What features of the fuel rods used in reactors prevent them from becoming explosive? — JG, Bateman, Australia
A nuclear reactor operates just below critical mass so that each radioactive decay in its fuel rods induces a large but finite number of subsequent fissions. Since each chain reaction gradually weakens away to nothing, there is no danger that the fuel will explode. But operating just below critical mass is a tricky business and it involves careful control of the environment around the nuclear fuel rods. The operators use neutron absorbing control rods to dampen the chain reactions and keep the fuel just below critical mass.

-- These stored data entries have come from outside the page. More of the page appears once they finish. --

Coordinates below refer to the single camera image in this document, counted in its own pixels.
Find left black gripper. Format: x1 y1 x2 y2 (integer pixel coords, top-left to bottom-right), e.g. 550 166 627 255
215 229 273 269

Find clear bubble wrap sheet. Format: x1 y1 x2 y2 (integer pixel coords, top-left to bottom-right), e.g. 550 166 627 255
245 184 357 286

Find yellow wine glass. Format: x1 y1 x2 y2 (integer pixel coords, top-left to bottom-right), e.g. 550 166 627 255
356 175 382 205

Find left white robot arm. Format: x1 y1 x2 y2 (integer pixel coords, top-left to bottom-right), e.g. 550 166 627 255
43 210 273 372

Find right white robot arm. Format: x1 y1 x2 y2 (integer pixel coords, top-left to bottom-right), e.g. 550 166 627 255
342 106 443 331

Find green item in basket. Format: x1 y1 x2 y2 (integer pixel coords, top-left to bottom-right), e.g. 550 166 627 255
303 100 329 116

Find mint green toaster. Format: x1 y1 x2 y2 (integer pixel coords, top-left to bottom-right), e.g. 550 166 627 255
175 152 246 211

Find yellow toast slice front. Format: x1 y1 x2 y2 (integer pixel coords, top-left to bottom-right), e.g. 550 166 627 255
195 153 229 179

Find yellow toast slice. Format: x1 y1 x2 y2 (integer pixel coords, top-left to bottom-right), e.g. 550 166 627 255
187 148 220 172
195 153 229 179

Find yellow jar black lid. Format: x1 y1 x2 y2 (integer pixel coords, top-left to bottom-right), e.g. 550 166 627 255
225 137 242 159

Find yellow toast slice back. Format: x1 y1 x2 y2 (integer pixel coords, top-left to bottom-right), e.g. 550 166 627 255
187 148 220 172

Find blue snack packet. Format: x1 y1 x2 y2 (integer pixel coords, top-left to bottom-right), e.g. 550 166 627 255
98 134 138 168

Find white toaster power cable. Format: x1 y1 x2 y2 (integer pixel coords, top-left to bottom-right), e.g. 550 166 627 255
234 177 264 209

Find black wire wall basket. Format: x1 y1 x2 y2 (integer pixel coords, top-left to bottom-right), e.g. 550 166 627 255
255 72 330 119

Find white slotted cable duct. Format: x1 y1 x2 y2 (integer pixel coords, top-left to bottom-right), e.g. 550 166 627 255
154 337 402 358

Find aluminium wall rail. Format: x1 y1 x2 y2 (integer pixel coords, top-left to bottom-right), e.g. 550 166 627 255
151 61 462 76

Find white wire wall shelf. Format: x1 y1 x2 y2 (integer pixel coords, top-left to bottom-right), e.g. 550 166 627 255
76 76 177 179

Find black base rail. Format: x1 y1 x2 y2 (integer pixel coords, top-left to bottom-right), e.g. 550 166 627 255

Fortunately, there are several effects that make controlled operation of a reactor relatively easy. Most importantly, some of the neutrons involved in the chain reactions are delayed because they come from radioactive decay processes. These delayed neutrons slow the reactor’s response to changes—the chain reactions take time to grow stronger and they take time to grow weaker. As a result, it’s possible for a reactor to exceed critical mass briefly without experiencing the exponentially growing chain reactions that we associate with nuclear explosions. In fact, the only nuclear reactor that ever experienced these exponentially growing chain reactions was Chernobyl. That flawed and mishandled reactor went so far into the super-critical regime that even the neutron delaying effects couldn’t prevent exponential chain reactions from occurring. The reactor superheated and ripped itself apart.